Why does adding more terms into a linear model always increase the r-squared value?

Question

Many statistics textbooks state that adding more terms into a linear model always reduces the sum of squares and in turn increases the r-squared value. This has led to the use of the adjusted r-squared. But is it possible that adding a term into a linear model reduces the sum of squares by zero and in turns keep the r squared value exactly the same?

The correct statement about $R^2$ is that adding new parameters does not reduce it. It doesn't have to be a strict increase. — Aksakal, Jan 12 '15 at 14:03
See the explanation [here](http://en.wikipedia.org/wiki/Coefficient_of_determination#Inflation_of_R2). They call it *nondecreasing* property — Aksakal, Jan 12 '15 at 14:08

Stephan Kolassa · Accepted Answer · 2015-01-12T12:07:55.070

4

Certainly this can happen: if the new predictor is contained in the linear span of the predictors already in the model.

Think about it geometrically: your new "fitting subspace" (the possible linear combinations of your predictors) is exactly the same as the old one, so the optimal fit and the sum of squares is unchanged.

However, this is only a sufficient condition for $R^2$ to be unchanged, not a necessary one.
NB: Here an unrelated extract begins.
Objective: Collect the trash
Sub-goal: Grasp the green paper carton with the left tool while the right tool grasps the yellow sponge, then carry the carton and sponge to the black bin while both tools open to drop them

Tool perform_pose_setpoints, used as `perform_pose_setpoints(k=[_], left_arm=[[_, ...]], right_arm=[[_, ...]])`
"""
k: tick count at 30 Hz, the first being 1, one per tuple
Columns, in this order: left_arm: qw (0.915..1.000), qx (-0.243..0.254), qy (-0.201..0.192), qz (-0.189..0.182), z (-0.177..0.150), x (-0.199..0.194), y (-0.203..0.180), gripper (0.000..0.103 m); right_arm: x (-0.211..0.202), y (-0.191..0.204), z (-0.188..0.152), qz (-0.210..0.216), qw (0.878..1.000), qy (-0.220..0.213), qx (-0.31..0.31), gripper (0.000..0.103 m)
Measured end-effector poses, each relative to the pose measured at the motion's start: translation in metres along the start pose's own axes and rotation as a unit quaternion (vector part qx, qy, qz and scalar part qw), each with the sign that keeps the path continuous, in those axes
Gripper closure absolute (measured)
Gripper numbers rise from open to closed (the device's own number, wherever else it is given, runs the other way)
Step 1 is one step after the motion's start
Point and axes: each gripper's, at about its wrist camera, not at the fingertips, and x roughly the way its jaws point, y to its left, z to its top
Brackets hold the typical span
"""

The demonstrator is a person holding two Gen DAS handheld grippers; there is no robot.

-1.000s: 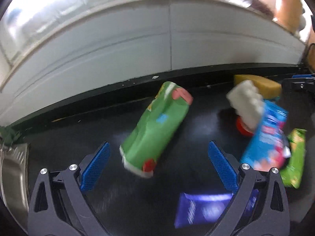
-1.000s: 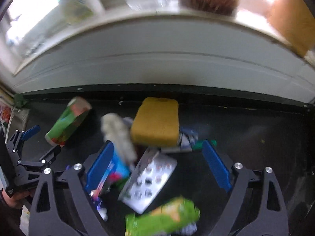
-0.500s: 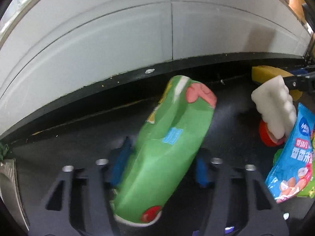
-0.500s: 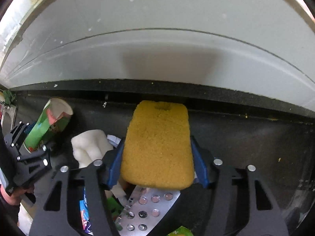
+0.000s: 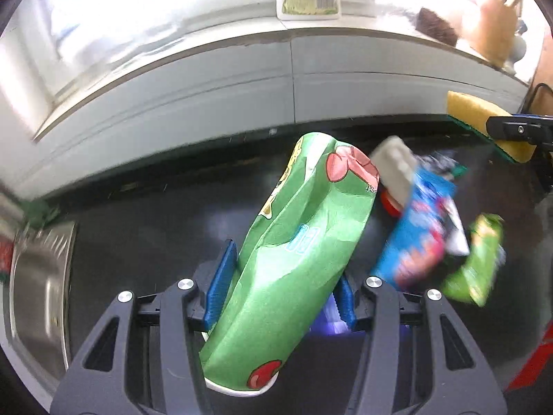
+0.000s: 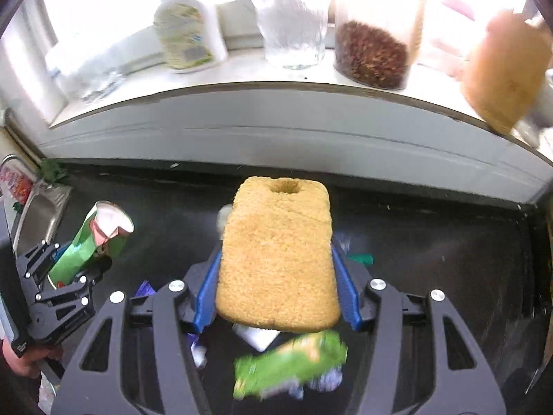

Consider three points like this:

xx <- c(-1,0,1)
yy <- c(1,-2,1)
plot(xx,yy,pch=19)
abline(h=0)
abline(v=0)

model.1 <- lm(yy~1)
abline(model.1,col="red",lty=2)
summary(model.1)

model.2 <- lm(yy~xx)
abline(model.2,col="green",lty=3)
summary(model.2)

example

If we add xx as a predictor to the simple mean model, we get the same fit and the same $R^2$. Such a construction should be possible with larger models, as well.

edited Jan 12 '15 at 12:07

answered Jan 12 '15 at 11:35

Stephan Kolassa

95,027
13
197
357

1

But if the predictor has different values to predictors already in the model but absolutely no relationship with the response variable, will the r-squared stay the same? – luciano Jan 12 '15 at 11:42
You may need to quantify "no" here. – Stephan Kolassa Jan 12 '15 at 11:44
I mean , no = zero – luciano Jan 12 '15 at 11:47
I changed my answer, I was wrong about the "necessary" part. I'd assume that there is some geometric interpretation of updating OLS with a new predictor (scalar products between the new predictor and residuals of the smaller model?) that quantifies your "no" in a way that $R^2$ would be unchanged when adding a predictor. – Stephan Kolassa Jan 12 '15 at 12:10
If the new predictor is a linear combination of the previous ones, then isn't your least squares solution no longer unique since $X$ is no longer full rank and thus $(X^TX)^{-1}$ is singular? – 24n8 Aug 17 '20 at 17:19
@Iamanon: yes, the solution is no longer unique. But the *fit* won't change, and that is what $R^2$ is calculated from. – Stephan Kolassa Aug 17 '20 at 18:22
@StephanKolassa Right, but I'm kind of confused about this case. $R^2$ depends on the sum of residuals, which depends on $\hat{y}_i$, which depends on $\hat{\beta}$. If $\hat{\beta}$ isn't unique, how is $R^2$ computed? In this case, is it that $R^2$ is the same for any set of $\hat{\beta}$ in the non-unique set? – 24n8 Aug 17 '20 at 18:26
1

The point is that even in an undetermined system, the betas may be different, but the fits $\hat{y}_i$ will be the same, and therefore also the $R^2$. – Stephan Kolassa Aug 17 '20 at 18:41

DavidCruise · Answer 2 · 2019-04-09T21:17:14.167

3

Adding more terms into a linear model may keep the r squared value exactly the same or increase the r squared value. It is called non-decreasing property of R square.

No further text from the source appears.